House debates

Thursday, 19 October 2006

Adjournment

Health: General Practitioners

12:56 pm

Photo of Kate EllisKate Ellis (Adelaide, Australian Labor Party) Share this | | Hansard source

I have raised the issue of GP shortages in Adelaide’s inner metropolitan areas in this parliament before, but there are now indications that the situation is rapidly worsening and becoming a critical problem in Adelaide’s inner north. Since September this year, the inner metropolitan suburb of Kilburn, which has a population of around 4,500 residents, has lost every one of its local GPs. The final doctor moved out of the area last month, resulting in every one of his patients having to register elsewhere—and some are still reporting to me today that they have been unable to find an alternative local GP to take them on.

My constituents in this suburb, many of whom are not wealthy, now have to walk or catch a bus out of Kilburn to visit a GP. For those with poor mobility, the elderly and those with long-term critical health conditions, this situation is extremely difficult to bear. Compounding this problem, last week I was made aware that the surgery in the next suburb over, Prospect, will be winding-up operations by Christmas, taking three more GPs from the broader area. Make no mistake: this will be a significant blow for the people of Kilburn and the inner north.
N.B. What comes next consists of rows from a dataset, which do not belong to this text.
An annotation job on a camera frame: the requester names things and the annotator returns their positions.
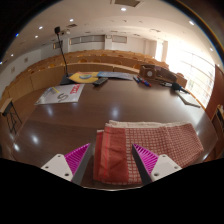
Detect blue printed paper sheet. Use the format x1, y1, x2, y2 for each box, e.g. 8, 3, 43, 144
97, 70, 136, 81

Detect black remote control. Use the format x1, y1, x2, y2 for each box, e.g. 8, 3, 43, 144
92, 77, 110, 87

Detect small black-legged side stand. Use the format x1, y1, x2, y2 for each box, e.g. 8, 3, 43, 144
0, 98, 23, 136

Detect wooden lecture seat rows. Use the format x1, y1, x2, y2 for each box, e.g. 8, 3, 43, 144
0, 49, 188, 111

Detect black cylindrical device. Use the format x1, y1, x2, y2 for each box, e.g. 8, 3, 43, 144
171, 82, 191, 95

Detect wooden desk organizer box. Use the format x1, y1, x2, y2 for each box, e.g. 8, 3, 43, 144
138, 64, 179, 84

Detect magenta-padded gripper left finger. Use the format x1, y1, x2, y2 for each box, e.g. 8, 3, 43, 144
40, 142, 97, 186

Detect rectangular ceiling air vent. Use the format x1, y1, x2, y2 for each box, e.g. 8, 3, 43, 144
110, 0, 142, 8

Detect wooden shelf unit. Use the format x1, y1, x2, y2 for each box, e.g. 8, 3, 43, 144
211, 104, 224, 158

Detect white printed poster sheet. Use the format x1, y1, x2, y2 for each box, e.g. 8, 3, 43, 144
34, 83, 86, 106

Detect white closed book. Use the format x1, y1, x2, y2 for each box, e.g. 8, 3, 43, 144
175, 90, 202, 109

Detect round ceiling lights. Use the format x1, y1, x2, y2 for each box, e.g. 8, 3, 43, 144
13, 5, 214, 53

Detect black gooseneck desk microphone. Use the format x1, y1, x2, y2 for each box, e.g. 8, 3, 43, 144
54, 25, 75, 86

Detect large bright window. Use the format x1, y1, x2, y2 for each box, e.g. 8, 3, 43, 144
164, 42, 216, 108

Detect red marker pen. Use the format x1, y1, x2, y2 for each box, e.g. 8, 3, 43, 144
137, 77, 153, 88

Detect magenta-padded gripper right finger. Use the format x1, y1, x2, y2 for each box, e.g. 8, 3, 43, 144
131, 143, 183, 186

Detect red white checkered towel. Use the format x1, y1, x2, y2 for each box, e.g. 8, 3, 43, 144
92, 119, 205, 186
Where will these people go? The nearest practice, one kilometre out of Kilburn, on Prospect Road, tells me their books are full and they cannot take on new patients. I am told the doctors’ books on Main North Road, two kilometres out of Kilburn, are nearly at capacity—and this is before the closure of the surgery in Prospect.
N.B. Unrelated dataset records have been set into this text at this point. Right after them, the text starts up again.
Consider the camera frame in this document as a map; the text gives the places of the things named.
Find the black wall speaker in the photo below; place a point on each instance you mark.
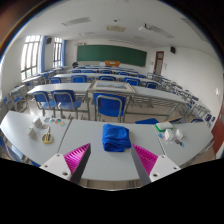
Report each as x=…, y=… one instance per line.
x=172, y=50
x=49, y=40

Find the green and white box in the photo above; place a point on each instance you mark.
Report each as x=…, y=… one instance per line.
x=164, y=126

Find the blue window curtain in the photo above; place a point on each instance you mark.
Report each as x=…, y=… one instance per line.
x=42, y=53
x=63, y=52

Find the green chalkboard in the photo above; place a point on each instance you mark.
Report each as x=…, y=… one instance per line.
x=111, y=55

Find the orange box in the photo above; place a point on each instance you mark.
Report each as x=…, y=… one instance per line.
x=112, y=63

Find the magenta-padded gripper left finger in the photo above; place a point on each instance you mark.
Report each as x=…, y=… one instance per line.
x=60, y=163

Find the tall classroom window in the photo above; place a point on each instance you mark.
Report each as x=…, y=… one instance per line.
x=30, y=55
x=57, y=51

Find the ceiling air conditioner unit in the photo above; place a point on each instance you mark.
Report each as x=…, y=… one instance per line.
x=116, y=28

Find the grey card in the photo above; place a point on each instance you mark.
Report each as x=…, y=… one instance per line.
x=37, y=122
x=31, y=132

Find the white ceiling projector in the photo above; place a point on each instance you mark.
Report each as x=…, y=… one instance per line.
x=144, y=28

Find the white paper packet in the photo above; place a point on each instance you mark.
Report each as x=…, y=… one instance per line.
x=169, y=134
x=179, y=134

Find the brown door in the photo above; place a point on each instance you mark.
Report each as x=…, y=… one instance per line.
x=159, y=62

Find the long grey classroom desk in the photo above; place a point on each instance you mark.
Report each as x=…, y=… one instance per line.
x=156, y=95
x=60, y=87

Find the rows of blue chairs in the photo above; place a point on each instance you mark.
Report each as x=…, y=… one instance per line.
x=78, y=79

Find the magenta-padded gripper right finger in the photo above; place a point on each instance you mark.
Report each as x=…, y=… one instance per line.
x=161, y=165

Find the long ceiling light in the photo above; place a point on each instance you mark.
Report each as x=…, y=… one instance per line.
x=161, y=32

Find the blue towel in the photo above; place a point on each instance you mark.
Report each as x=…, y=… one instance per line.
x=116, y=137

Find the colourful oval sticker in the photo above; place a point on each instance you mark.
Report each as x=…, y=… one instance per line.
x=62, y=124
x=47, y=119
Seeing through the government’s spin on the GP crisis can be difficult, but people who live in these suburbs confront the reality daily. I have previously raised in the House the issue of Nailsworth surgery, in a nearby suburb, which could not attract a local GP to join the practice. The practice had approached an overseas-trained doctor who was ready, keen and willing to work, but the government, in what was revealed to be an unofficial policy, refused to provide the GP with a Medicare provider number simply because the area was inner metropolitan and therefore could not be an area of workforce shortage.
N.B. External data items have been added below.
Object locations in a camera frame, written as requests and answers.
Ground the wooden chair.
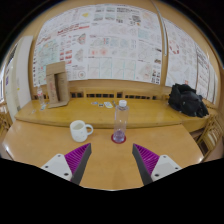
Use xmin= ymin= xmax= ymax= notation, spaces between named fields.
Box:
xmin=0 ymin=109 xmax=14 ymax=132
xmin=196 ymin=114 xmax=224 ymax=158

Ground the clear plastic water bottle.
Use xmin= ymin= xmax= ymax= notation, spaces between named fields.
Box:
xmin=112 ymin=99 xmax=130 ymax=144

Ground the white door panel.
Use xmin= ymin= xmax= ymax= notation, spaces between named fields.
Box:
xmin=3 ymin=35 xmax=34 ymax=113

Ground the small clear plastic bottle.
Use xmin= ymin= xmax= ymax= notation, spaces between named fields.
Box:
xmin=36 ymin=83 xmax=47 ymax=111

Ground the large wall poster sheet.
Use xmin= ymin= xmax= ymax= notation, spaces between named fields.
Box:
xmin=32 ymin=3 xmax=163 ymax=87

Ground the narrow wall poster sheet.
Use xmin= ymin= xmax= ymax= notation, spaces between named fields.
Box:
xmin=162 ymin=18 xmax=218 ymax=104

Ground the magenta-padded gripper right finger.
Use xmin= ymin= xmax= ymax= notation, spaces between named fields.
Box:
xmin=131 ymin=143 xmax=183 ymax=186

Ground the black bag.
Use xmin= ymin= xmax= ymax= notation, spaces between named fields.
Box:
xmin=167 ymin=83 xmax=210 ymax=118

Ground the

I advise the House that, as a result of this government’s conviction that the inner northern suburbs are adequately supplied with doctors, Nailsworth has now had to reduce the number of consultation hours it can provide each week because the doctors simply cannot cope with the demand without an additional GP. This is the reality.

The government was told about this situation—a doctor was ready and willing to work at the practice. But the Howard government knows that, if it were to admit that there is a serious problem in the inner north of Adelaide, it would be admitting that the ill-informed policies it has implemented since coming to government have brought about a crisis in GP numbers that is crippling not just our regions and outer metropolitan areas but also the very hearts of our capital cities.

What is most appalling is that the crisis we face, which is now being denied and neglected by this government, was created by the Howard government in the first place. The government’s ill-conceived policies of cutting the number of GP training places has left Australia with a significant doctor shortage that worsens each year.

The situation in Adelaide’s inner north needs to be urgently addressed. We must not let what has happened at Nailsworth be repeated across the district. The remaining GPs in these suburbs are doing it tough and they need support in order to remain viable. This government must not stand in their way. I call on them to look seriously at the situation in Kilburn and the inner northern suburbs of Adelaide and to urgently declare the area a district of workforce shortage so that, to avert a crisis, we can ensure that the surgeries that do remain in the area can operate effectively—with access to overseas trained doctors when there are no local GPs to fill the vacancies. These are the measures that must be implemented now. But more needs to be done to prepare for the future.

The Australian Labor Party are committed to investing in more doctors and nurses. We are committed to working together with our state and territory governments to address these crucial issues. At the last election Labor promised to invest $1.5 billion to build Australia’s healthcare workforce. These are the sorts of progressive measures that we need to take into Australia’s future to ensure that this fundamental issue is addressed. We need the Howard government to get its head out of the sand and to act now to support the local residents in my community, and local residents in communities all across Australia, who are constantly struggling with this crippling doctor shortage.